MIME::Tools::tips - words of wisdom for users of MIME-tools
$entity = eval { $parser->parse(\*INPUT) };
Parsing is a complex process, and some components may throw exceptions if seriously-bad things happen. Since ``seriously-bad'' is in the eye of the beholder, you're better off catching possible exceptions instead of asking me to propagate "undef" up the stack. Use of exceptions in reusable modules is one of those religious issues we're never all going to agree upon; thankfully, that's what "eval{}" is good for.
$entity = $parser->parse(\*STDIN); $entity->print(\*STDOUT);
If you're using MIME::Tools to process email, remember to save the data you parse if you want to send it on unchanged. This is vital for things like PGP-signed email.
(Sing it with me, kids: you can't / always print / what you paaaarsed...)
=?ISO-8859-1?Q?Keld_J=F8rn_Simonsen?=
To be consistent with the existing Mail::Field classes, MIME::Tools does not automatically unencode these strings, since doing so would lose the character-set information and interfere with the parsing of fields (see ``decode_headers'' in MIME::Parser for a full explanation). That means you should be prepared to deal with these encoded strings.
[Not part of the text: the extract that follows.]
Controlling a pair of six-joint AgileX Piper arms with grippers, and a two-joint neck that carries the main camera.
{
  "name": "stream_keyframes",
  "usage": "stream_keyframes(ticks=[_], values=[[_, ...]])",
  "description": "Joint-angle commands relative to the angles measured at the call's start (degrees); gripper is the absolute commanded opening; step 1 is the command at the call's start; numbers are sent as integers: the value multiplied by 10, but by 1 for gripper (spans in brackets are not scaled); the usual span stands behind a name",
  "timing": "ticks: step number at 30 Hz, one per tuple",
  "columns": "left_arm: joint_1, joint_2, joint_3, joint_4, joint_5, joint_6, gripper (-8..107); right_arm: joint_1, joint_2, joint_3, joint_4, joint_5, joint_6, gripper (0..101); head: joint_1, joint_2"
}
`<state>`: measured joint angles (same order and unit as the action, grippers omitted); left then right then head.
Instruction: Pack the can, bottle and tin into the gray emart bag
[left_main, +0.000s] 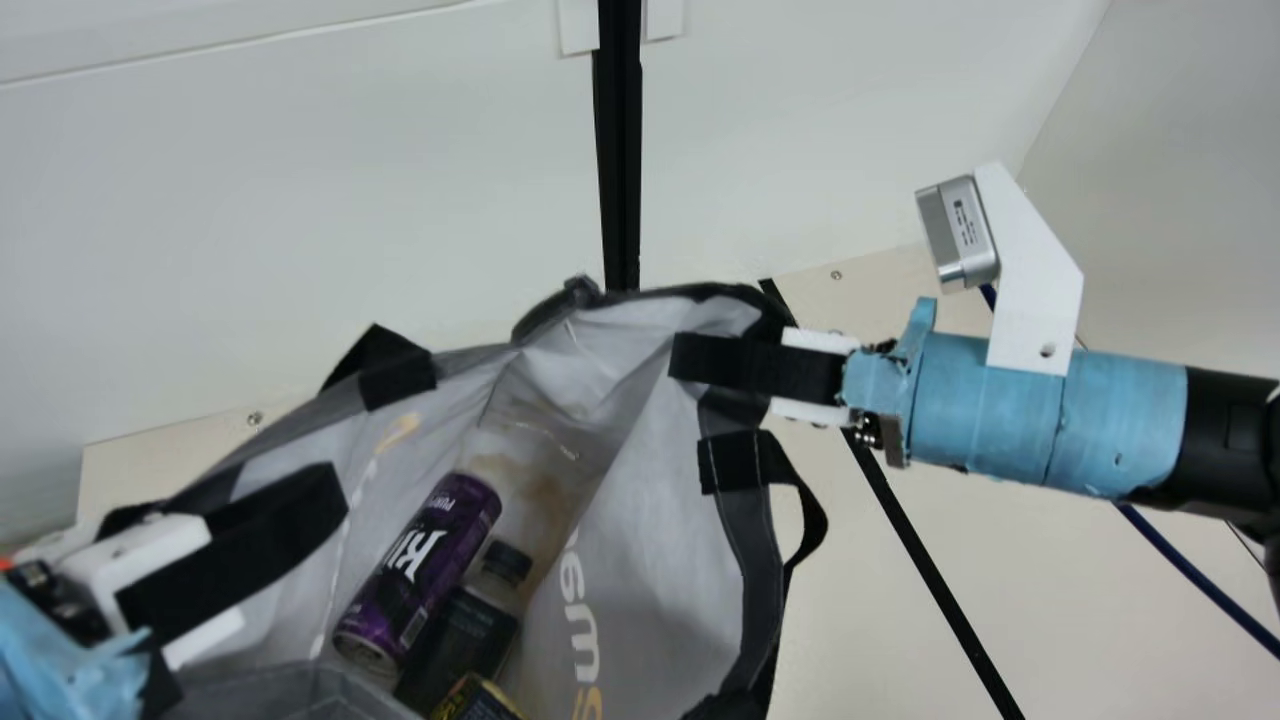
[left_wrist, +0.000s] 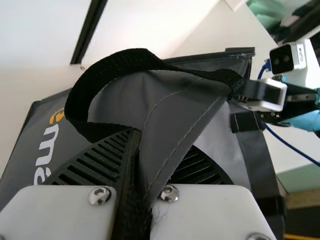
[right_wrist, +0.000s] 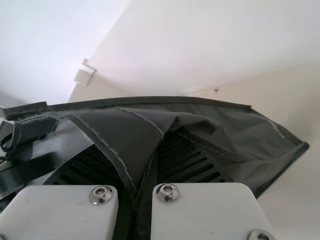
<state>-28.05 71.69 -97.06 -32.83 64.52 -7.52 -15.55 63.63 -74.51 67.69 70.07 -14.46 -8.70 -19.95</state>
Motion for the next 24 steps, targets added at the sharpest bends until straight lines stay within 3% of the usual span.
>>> stream_keyframes(ticks=[1,12,24], values=[[-2,-2,1,-7,11,-1,10,-1,-7,4,-12,-2,8,0,-13,0],[3,-15,54,-53,11,15,10,9,-35,25,-57,-2,23,0,-13,0],[49,5,121,-118,-11,104,10,13,-4,46,-69,-2,-35,0,-13,0]])
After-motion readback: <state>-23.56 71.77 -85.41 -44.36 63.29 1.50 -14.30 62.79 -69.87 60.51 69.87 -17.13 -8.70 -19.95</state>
The most common question then is, how do I decode these encoded strings? The answer depends on what you want to decode them to: ASCII, Latin1, UTF-8, etc. Be aware that your ``target'' representation may not support all possible character sets you might encounter; for example, Latin1 (ISO-8859-1) has no way of representing Big5 (Chinese) characters. A common practice is to represent ``untranslateable'' characters as ``?''s, or to ignore them completely.
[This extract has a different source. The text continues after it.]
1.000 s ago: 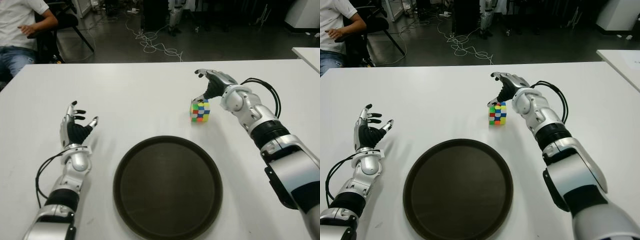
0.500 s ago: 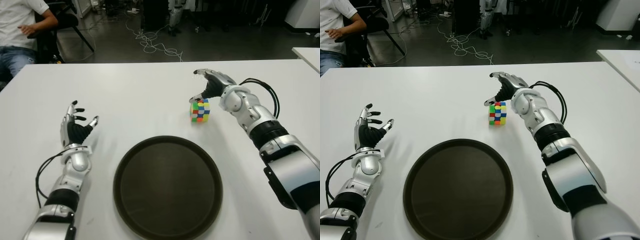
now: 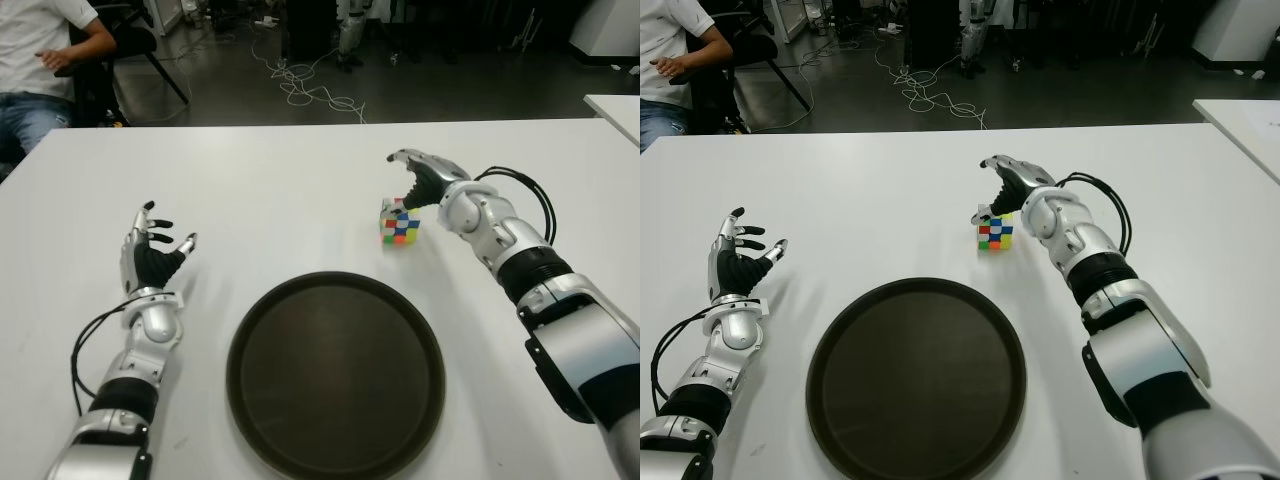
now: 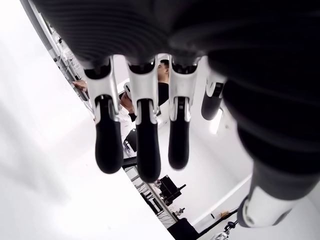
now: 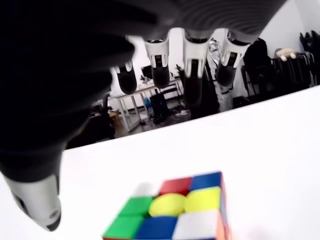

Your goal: Pick up the Rubik's Cube and put it in the plate

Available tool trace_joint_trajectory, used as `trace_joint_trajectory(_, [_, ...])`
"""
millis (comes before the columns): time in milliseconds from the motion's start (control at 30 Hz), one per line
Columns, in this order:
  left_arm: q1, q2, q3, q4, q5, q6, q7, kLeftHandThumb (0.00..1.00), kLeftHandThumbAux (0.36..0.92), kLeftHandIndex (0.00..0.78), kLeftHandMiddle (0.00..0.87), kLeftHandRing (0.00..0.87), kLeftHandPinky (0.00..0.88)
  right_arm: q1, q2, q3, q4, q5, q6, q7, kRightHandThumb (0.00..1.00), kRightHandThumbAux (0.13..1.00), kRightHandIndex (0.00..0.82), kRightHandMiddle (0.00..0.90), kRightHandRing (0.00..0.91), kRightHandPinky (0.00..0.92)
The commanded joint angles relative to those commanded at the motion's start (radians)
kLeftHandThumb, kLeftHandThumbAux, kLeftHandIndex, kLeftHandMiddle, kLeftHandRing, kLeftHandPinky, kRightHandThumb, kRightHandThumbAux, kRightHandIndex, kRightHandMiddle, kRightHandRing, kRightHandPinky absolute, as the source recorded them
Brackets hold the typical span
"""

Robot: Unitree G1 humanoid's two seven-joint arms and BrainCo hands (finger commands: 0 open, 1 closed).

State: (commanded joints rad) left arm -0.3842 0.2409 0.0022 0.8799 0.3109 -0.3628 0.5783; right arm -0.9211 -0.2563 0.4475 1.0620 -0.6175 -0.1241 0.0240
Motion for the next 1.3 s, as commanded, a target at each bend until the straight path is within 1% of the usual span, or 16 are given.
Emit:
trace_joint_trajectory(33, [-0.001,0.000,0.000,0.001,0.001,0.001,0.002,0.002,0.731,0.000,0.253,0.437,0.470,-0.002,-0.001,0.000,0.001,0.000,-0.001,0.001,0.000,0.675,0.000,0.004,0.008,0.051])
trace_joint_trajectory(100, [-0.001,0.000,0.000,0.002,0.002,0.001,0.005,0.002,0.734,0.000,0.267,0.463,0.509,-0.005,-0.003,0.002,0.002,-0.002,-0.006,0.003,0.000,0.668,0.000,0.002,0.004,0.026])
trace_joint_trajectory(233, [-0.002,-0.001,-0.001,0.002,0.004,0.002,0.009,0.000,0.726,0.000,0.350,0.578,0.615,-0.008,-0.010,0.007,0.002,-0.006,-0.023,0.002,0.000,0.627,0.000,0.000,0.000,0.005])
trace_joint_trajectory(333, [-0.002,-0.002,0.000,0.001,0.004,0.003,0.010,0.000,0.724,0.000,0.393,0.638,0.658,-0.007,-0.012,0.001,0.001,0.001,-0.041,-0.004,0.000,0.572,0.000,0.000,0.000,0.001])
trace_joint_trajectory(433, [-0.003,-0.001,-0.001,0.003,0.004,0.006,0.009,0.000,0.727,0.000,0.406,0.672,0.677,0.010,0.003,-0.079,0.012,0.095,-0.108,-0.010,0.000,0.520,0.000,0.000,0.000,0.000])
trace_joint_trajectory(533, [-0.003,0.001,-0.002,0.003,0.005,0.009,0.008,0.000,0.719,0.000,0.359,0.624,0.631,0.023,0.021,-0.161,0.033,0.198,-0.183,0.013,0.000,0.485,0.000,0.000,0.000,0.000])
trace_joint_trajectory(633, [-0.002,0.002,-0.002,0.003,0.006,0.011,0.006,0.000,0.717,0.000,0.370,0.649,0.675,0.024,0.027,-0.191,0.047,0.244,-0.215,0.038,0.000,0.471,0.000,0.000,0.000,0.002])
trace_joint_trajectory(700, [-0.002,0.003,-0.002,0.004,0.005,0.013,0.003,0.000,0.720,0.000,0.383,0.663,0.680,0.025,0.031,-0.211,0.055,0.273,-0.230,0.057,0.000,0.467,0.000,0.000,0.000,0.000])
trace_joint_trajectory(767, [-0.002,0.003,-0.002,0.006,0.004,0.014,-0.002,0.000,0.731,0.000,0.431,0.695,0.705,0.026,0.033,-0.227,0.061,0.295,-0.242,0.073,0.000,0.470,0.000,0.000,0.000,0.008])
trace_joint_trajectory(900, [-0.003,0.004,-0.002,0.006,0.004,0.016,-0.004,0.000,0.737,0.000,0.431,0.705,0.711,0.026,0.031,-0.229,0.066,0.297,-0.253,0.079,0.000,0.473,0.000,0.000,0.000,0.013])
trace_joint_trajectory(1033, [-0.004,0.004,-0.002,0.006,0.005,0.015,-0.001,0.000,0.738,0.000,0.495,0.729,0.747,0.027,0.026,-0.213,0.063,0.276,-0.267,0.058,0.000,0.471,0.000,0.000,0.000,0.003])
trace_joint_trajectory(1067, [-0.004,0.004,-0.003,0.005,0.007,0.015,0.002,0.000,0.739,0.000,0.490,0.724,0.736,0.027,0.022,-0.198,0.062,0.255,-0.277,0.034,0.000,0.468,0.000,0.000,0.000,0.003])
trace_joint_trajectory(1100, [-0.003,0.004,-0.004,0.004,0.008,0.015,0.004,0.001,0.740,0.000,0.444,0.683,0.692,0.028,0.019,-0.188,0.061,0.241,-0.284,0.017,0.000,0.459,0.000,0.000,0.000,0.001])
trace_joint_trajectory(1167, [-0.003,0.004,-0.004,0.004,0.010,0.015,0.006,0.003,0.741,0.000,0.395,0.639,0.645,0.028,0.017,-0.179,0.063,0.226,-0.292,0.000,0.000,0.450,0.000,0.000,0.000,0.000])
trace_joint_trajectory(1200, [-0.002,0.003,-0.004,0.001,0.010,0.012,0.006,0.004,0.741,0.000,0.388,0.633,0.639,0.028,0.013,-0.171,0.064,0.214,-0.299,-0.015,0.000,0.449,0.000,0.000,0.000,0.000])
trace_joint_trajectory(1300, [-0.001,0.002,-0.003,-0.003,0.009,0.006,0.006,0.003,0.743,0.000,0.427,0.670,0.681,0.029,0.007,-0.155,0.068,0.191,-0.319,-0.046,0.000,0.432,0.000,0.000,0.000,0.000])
To unencode the strings into some of the more-popular Western byte representations (e.g., Latin1, Latin2, etc.), you can use the decoders in MIME::WordDecoder (see MIME::WordDecoder). The simplest way is by using "unmime()", a function wrapped around your ``default'' decoder, as follows:
use MIME::WordDecoder; ... $subject = unmime $entity->head->get('subject');
One place this is done automatically is in extracting the recommended filename for a part while parsing. That's why you should start by setting up the best ``default'' decoder if the default target of Latin1 isn't to your liking.